A few statistics to clarify the situation: the inundation has affected 13 provinces in Southern Thailand, with Songkhla being the worst hit – 14 out of 16 districts have been declared disaster areas. There have been more than 40 recorded fatalities, while more than 1.4 million people have been affected.
Floodwaters reaching the roofs of houses have been commonplace. In Trang, my partner’s daughter and her young family have twice been forced to leave their house. Everything gone except the pick-up. Many holidays in Koh Samui and Koh Pha Ngan have been cancelled.
Why? The reasons are both global and local. On a global level, the main culprit is global warming. Rain and snow – or precipitation – basically come from two sources: 60 per cent from the world’s oceans and 40 per cent as moisture ‘recycled’ over land masses. But the amount of moisture in the heavens is largely determined by the warmth of the atmosphere. And it is getting warmer up there – consider the melting of polar icecaps, and the rising temperature of the world’s seas.

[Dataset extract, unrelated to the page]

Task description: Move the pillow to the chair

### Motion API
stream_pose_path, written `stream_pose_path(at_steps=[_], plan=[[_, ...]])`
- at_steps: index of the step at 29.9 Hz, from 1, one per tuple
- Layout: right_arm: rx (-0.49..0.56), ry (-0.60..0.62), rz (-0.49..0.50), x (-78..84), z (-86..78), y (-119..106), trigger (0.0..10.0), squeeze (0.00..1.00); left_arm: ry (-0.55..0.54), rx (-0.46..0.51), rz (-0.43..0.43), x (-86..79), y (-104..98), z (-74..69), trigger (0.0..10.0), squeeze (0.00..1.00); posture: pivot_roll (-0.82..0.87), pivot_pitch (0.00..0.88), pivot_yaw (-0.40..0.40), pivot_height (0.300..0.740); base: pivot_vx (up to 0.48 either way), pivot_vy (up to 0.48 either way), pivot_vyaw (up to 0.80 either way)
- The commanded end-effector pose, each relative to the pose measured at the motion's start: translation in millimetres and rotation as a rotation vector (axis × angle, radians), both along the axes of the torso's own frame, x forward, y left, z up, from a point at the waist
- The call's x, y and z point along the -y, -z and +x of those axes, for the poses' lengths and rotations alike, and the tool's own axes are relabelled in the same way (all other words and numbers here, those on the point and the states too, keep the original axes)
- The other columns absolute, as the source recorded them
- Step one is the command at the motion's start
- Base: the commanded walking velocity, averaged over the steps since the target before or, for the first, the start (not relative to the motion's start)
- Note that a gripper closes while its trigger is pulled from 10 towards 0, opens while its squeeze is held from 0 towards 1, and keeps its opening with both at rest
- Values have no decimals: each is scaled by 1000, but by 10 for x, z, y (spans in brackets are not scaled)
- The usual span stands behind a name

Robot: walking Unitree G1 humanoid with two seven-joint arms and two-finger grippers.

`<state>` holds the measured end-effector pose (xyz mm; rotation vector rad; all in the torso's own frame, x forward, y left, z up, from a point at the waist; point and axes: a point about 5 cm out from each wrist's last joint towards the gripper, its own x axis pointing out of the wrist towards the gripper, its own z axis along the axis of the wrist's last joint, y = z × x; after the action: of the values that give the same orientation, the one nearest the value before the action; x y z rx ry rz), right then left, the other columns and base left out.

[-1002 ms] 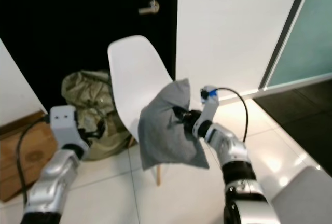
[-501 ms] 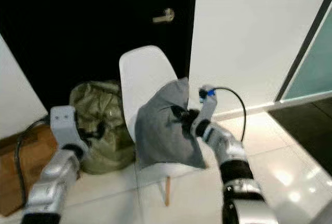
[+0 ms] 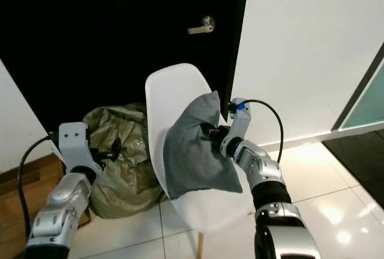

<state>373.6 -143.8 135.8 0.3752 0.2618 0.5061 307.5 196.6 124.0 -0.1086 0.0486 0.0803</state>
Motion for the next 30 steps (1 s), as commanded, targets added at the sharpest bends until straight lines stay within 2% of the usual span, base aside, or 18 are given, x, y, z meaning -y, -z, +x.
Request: stream_pose_path(at_steps=[1,6,10,12,19,22,23,30], plan=[[80,-14,-1,-71,58,-161,10000,0,-10,-36,4,-36,67,-50,10000,0,-126,31,-36,740,0,-450,0],[66,-24,-48,-85,54,-120,10000,0,-47,-49,16,-62,83,-52,10000,0,-126,34,-36,740,0,-448,0],[11,-15,-121,-80,51,-19,10000,0,-55,-43,3,-67,64,-43,10000,0,-125,41,-34,740,0,0,0],[11,-15,-121,-80,51,-19,10000,0,-55,-43,3,-67,64,-43,10000,0,-125,41,-34,740,0,0,0],[-28,-49,-152,-154,54,29,10000,0,-51,-37,-6,-61,41,-44,10000,0,-124,46,-34,715,0,0,0],[-43,-49,-189,-175,57,56,10000,0,-51,-34,-6,-61,29,-46,10000,0,-122,49,-34,705,0,0,0],[-60,-46,-234,-182,55,95,10000,0,-53,-33,-4,-64,22,-48,10000,0,-120,50,-34,695,0,0,0],[-89,-23,-295,-162,49,160,10000,0,-55,-31,1,-76,13,-51,10000,0,-118,52,-32,680,0,0,0]])
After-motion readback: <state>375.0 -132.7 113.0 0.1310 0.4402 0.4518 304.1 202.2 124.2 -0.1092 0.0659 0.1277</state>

The amount of water in suspension, at least in certain conditions, is greater – hence more and heavier rain. Cyclones have increased measurably in intensity since 1981. Torrential rain, as we gardeners in Phuket know from recent experience, is not beneficial: it has a leaching effect on the soil’s nutrients and, by saturating plant roots, lessens their capacity to absorb and then exhale all that excess moisture – a process known as evapotranspiration.
Closer to home, an example of the impact of warm air is provided by the continuing presence of the Northeastern monsoon over the Gulf of Thailand. It should have dissipated by now, bringing drier weather, but the rain persisted, much to the chagrin of tourists wandering around in plastic waterproofs.

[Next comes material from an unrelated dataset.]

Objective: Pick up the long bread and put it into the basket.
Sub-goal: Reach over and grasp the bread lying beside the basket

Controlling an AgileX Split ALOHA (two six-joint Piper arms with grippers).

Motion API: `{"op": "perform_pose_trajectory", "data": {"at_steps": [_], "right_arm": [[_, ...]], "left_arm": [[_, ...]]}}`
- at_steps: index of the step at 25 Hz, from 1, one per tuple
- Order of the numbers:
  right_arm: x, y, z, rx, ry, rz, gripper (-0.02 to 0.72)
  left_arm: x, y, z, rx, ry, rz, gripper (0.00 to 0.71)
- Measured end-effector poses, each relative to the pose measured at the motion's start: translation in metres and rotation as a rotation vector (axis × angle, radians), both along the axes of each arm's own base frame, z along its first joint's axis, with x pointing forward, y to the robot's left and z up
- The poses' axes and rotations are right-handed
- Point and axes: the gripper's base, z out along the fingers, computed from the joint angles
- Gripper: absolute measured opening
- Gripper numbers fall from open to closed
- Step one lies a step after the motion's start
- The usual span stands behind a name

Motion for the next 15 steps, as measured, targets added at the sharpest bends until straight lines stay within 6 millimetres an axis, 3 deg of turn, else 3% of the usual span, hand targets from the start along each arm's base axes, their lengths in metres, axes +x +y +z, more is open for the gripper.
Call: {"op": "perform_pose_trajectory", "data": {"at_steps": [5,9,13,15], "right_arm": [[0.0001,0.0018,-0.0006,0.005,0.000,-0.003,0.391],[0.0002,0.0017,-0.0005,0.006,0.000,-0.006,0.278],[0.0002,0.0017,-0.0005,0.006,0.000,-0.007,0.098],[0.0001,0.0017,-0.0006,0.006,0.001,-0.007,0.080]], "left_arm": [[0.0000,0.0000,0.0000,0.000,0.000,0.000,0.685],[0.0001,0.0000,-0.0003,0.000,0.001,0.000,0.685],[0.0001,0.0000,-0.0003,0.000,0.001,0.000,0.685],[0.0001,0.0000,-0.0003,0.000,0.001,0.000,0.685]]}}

Why is the planet experiencing climate change? There are many reasons, including increased levels of carbon dioxide, mostly from fossil fuels spewed out by coal-burning factories, and vehicles running on gasoline. Methane and nitrous oxide emissions from agricultural practices and decaying waste are hastening the process of ozone depletion. The plankton explosion due to warming seas has contributed to oxygen loss.
So is Thailand, and particularly Phuket, more or less culpable? Yes and no. Thailand is an inevitable victim of all these global factors. But one stands out – deforestation. The loss of tropical rainforest is both cause and effect. Cause because trees are one of the crucial suppliers of oxygen and absorbers of carbon dioxide, pivotal players in the battle against global warming. Effect because once heavy precipitation does arrive, they act as giant sponges. Rain on the leaves evaporates into the air, while the roots both retain surplus moisture and hold the soil in place.
I am prepared to wager that if Thailand still possessed all those ancient rain forests, this epidemic of flash flooding would have been avoided.